Tasaday - Orientation



In 1971 the news story broke of the discovery of a band of cave-dwelling people called "Tasaday," who were said to be living in a secluded area of rain forest in the Philippines. The discovery team was led by Manuel Elizalde Jr., the Filipino politician who headed PANAMIN (Presidential Assistant on National Minorities), the government agency then in charge of all Philippine tribal peoples. These twenty-six Tasaday individuals were reported to be following a Stone-Age life-style, surviving solely on wild foods, and wearing leaves for clothing. They reportedly knew nothing of the outside world, nor of the large village of agriculturalists located just a three-hour walk from their cave home. They knew neither how to hunt nor how to grow food, and ate only what they could forage: roots, wild bananas, grubs, berries, and crabs and frogs fished by hand from small streams. News reports said that they had no pottery, cloth, metal, art, houses, weapons, dogs, or domestic plants. The cave site where they are said to have lived is located in dense rain forest in South Cotabato Province in southern Mindanao, at 6° 18′ N and 124°33′ E, at an elevation of 1,200 meters.

The story gained worldwide attention mainly through the National Geographic Society, both from the publication of their famous cover story on the Tasaday (in National Geographic in 1972), and from their Tasaday film shown repeatedly on television stations worldwide in 1972-73. The fame of the Tasaday spread farther with the publication in 1975 of the book The Gentle Tasaday by American reporter John Nance. Politicians, movie stars, journalists, and film makers were flown in by PANAMIN helicopters to visit the Tasaday for short periods in 1972 and 1973. About a dozen scientists were invited by PANAMIN to visit the site, though only one, ethnobotanist Douglas Yen, was able to stay for more than a few days. (Yen was there for 41 days.) Most of these scientists published short articles in local Philippines publications. Then, in 1974, all contact with the Tasaday was stopped by the PANAMIN authorities. A blanket of silence fell over the Tasaday for thirteen years, until the termination of the Marcos government.

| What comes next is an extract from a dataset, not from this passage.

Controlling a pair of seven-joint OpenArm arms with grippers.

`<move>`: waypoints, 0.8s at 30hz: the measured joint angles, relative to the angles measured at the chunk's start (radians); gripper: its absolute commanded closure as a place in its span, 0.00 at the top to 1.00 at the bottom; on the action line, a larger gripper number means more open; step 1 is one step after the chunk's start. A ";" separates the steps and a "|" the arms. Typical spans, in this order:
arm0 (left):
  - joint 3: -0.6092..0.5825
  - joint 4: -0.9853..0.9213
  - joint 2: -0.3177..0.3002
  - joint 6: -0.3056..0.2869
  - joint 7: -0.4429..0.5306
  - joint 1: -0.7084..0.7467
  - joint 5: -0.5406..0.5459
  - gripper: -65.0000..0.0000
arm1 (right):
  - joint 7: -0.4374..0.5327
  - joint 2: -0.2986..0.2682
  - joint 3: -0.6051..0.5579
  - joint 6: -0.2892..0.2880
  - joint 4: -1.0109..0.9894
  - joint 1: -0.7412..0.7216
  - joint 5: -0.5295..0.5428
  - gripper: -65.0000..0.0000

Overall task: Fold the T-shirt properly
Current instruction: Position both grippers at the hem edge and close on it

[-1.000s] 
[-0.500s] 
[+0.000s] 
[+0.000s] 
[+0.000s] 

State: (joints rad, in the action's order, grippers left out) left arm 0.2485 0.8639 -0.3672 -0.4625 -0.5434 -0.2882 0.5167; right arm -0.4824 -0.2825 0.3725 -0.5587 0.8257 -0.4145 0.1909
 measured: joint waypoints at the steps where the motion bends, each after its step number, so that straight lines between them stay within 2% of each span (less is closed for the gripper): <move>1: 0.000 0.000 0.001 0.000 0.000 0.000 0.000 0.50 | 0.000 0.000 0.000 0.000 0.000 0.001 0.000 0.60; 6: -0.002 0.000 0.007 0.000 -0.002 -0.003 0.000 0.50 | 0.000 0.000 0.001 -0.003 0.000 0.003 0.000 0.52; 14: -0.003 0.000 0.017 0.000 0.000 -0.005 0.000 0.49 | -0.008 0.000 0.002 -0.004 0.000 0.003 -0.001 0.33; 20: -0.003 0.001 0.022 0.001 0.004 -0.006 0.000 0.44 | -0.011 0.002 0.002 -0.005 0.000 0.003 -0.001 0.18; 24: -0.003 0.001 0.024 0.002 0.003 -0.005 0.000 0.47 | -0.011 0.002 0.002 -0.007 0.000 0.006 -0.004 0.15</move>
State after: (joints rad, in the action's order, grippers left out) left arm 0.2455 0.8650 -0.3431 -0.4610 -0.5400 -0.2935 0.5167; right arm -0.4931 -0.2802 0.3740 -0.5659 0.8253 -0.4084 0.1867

Then, just a month after the fall of Philippines President Ferdinand Marcos in February 1986, sensational reports on the Tasaday again hit the international press, this time saying the whole story was a hoax. Although rumors had quietly circulated in the Philippines academic community for years that the Tasaday were not all they had been made out to be, independent researchers and reporters alike had always been forbidden by Elizalde, PANAMIN, and the Marcos government from investigating these stories or visiting the Tasaday. In the chaotic month following Marcos's downfall, foreign journalists were able to slip into the area. The first was Swiss journalist Oswald Iten. In March of 1986 he found the Tasaday living in houses and wearing regular clothes. But a week later the German magazine Stern sent in their reporters. They photographed the same Tasaday man that Iten had photographed, this time wearing leaves, but with a pair of cloth underpants showing underneath the leaves. In the following months, most of the hundreds of news articles in the worldwide press argued that the Tasaday story was a complete fabrication.

For the public, the issue by the end of the 1980s had been simplistically reduced to two polar alternatives: were the Tasaday (in 1971) a group of primitive isolated foragers living off wild foods alone and unaware of the outside world, or were they rain-forest phonies? As Asiaweek stated in November 1988, the Tasaday discovery is either "one of the major anthropological events of the century," or "the hoax of the decade."

Actually, neither of these extreme views is correct. As anthropologists have analyzed the issues, a consensus perhaps halfway between these viewpoints has developed. The nohoax theorists had by 1991 moved away from the viewpoint that the Tasaday had lived completely isolated in a cave for hundreds of years, that they had a stone-tool technology, that they are windows into the Pleistocene epoch. Some of those anthropologists at the other extreme—those who claimed a hoax—have also retreated from their position that these people were "paid performers" brought in from outside to fake a primitive life-style before scientists and media cameras.

While the thirty or so scholars involved in the controversy in the late 1980s still disagree sharply on many of the details, almost all of them agree that the Tasaday were not following a Paleolithic foraging subsistence. They still disagree as to whether or not the Tasaday were living without iron tools, independently of cultivated foods, and with no interaction with farming peoples. But no scholar argues that they were a Stone Age people. On the other side, no anthropologist today claims that the Tasaday never existed. All seem to agree that they are a genuine minority tribal people who have always lived in South Cotabato in the general vicinity in which they were found in the early 1970s. Disagreement continues, among anthropologists especially, as to whether these twenty-six people (increased to about seventy in 1986) were a separate ethnic population, or merely a group from a nearby Manobo farming village who were asked by PANAMIN officials to live at the cave site whenever visitors were flown in.